Wadongo’s humble efforts came from a determined decision to see Kenyans lift themselves out of poverty.
Using his expertise and about $25 per lamp, Wadongo began building solar lanterns for people in remote areas with no access to electricity.
“People there really suffer. They earn less than Sh100 a day. It’s not enough to buy food and kerosene for the lamp. So these lamps are really beneficial.”

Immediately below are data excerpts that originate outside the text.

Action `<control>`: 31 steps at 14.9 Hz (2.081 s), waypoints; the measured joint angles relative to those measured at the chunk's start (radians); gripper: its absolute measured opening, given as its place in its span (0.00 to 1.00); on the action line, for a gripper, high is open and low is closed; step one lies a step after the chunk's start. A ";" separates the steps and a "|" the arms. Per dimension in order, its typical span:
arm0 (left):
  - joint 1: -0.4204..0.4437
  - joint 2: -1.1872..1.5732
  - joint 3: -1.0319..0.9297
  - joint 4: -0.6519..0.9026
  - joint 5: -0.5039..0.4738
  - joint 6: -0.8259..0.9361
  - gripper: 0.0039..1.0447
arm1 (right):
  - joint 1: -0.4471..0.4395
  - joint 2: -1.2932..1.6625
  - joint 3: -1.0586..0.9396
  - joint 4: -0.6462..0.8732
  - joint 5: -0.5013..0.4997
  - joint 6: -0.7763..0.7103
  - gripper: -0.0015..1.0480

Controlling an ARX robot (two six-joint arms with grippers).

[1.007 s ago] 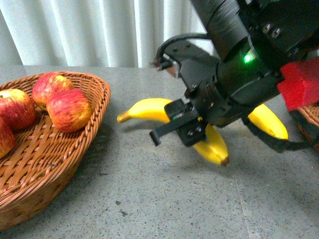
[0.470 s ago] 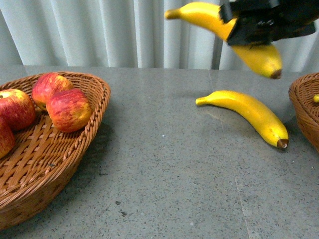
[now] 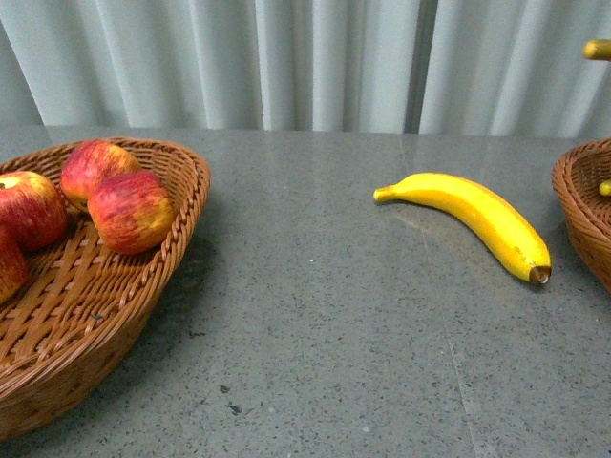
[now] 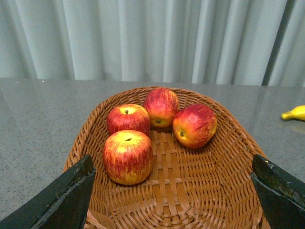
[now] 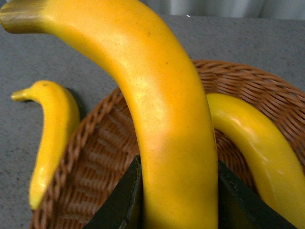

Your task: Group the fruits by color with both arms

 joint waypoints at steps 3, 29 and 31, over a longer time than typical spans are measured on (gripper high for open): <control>0.000 0.000 0.000 0.000 0.000 0.000 0.94 | -0.117 0.013 -0.029 0.031 -0.039 -0.061 0.31; 0.000 0.000 0.000 0.000 0.000 0.000 0.94 | 0.502 0.356 0.428 -0.235 0.204 -0.137 0.94; 0.000 0.000 0.000 0.000 0.000 0.000 0.94 | 0.515 0.408 0.457 -0.265 0.239 -0.192 0.94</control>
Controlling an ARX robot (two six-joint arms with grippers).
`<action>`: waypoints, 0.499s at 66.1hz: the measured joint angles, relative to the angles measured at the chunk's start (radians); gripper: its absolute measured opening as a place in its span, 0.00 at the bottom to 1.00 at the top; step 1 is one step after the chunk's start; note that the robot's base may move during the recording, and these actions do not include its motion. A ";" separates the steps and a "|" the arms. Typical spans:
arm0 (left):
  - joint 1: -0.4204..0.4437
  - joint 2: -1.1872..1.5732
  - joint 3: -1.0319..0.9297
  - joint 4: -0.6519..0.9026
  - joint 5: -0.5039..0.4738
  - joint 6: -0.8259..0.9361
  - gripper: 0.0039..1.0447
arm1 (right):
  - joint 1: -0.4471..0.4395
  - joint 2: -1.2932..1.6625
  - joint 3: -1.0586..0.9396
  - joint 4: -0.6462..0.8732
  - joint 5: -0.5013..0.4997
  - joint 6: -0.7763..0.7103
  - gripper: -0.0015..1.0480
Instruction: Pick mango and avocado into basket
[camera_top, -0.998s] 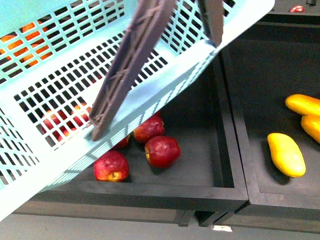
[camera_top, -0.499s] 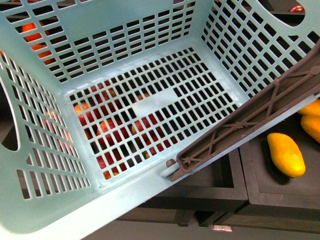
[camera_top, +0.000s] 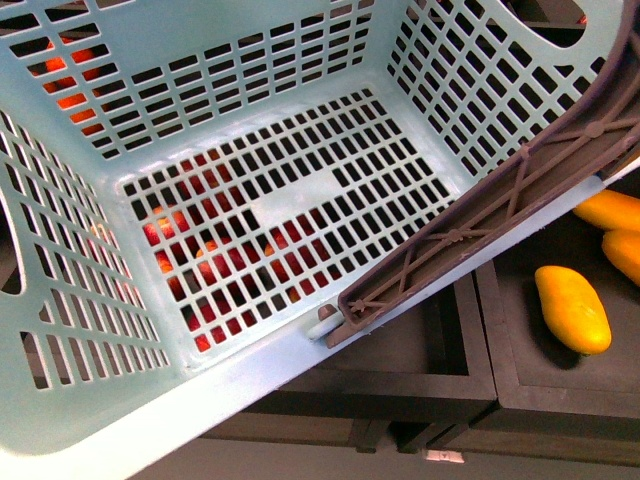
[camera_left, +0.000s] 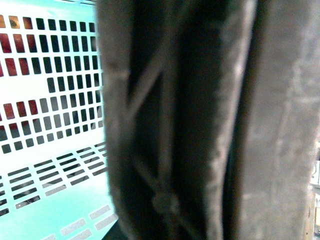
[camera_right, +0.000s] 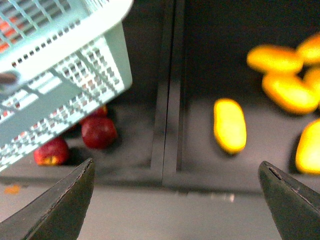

And he is a living example of their suffering, even though his home in Buruburu is connected by KPLC.
“The kerosene lamps let out a lot of smoke. After using it too much while growing up, I developed problems with my eyesight.”
Evans is short-sighted, something he had to get glasses for. But the constant pain in his eyes, has been harder to get rid of.
“Its getting really bad and I hope I can get to perform some surgery on them soon.”
Evans works full time for an organisation called Sustainable development for all. They first came on board to support his initiative in 2005 and together they have managed to supply more than 14,200 solar lanterns since.
“My goal is to have supplied 100,000 lanterns by the year 2015. We are about to start pilot projects out of the country too, places like Uganda and South Sudan – the really remote areas,” he explains.
“And it’s easy to operate. You charge it for three hours, and then it lasts up to six hours. Even for the old grandmother, it is very simple to use.”
Evans studied engineering in university, with the main intent of using his skill as a tool to solve the problems that surrounded him as he grew up.
“My family are very supportive. I got many offers from different companies after they saw the work that I was doing. But I turned them down. At first people did not understand, but they soon came to understand that I was determined in my cause. Now they support me.”
“I am grateful to have been nominated. Now I wish Kenyans would vote for me to win the award. It can really make a difference in the lives of many people,” he told Capital Lifestyle.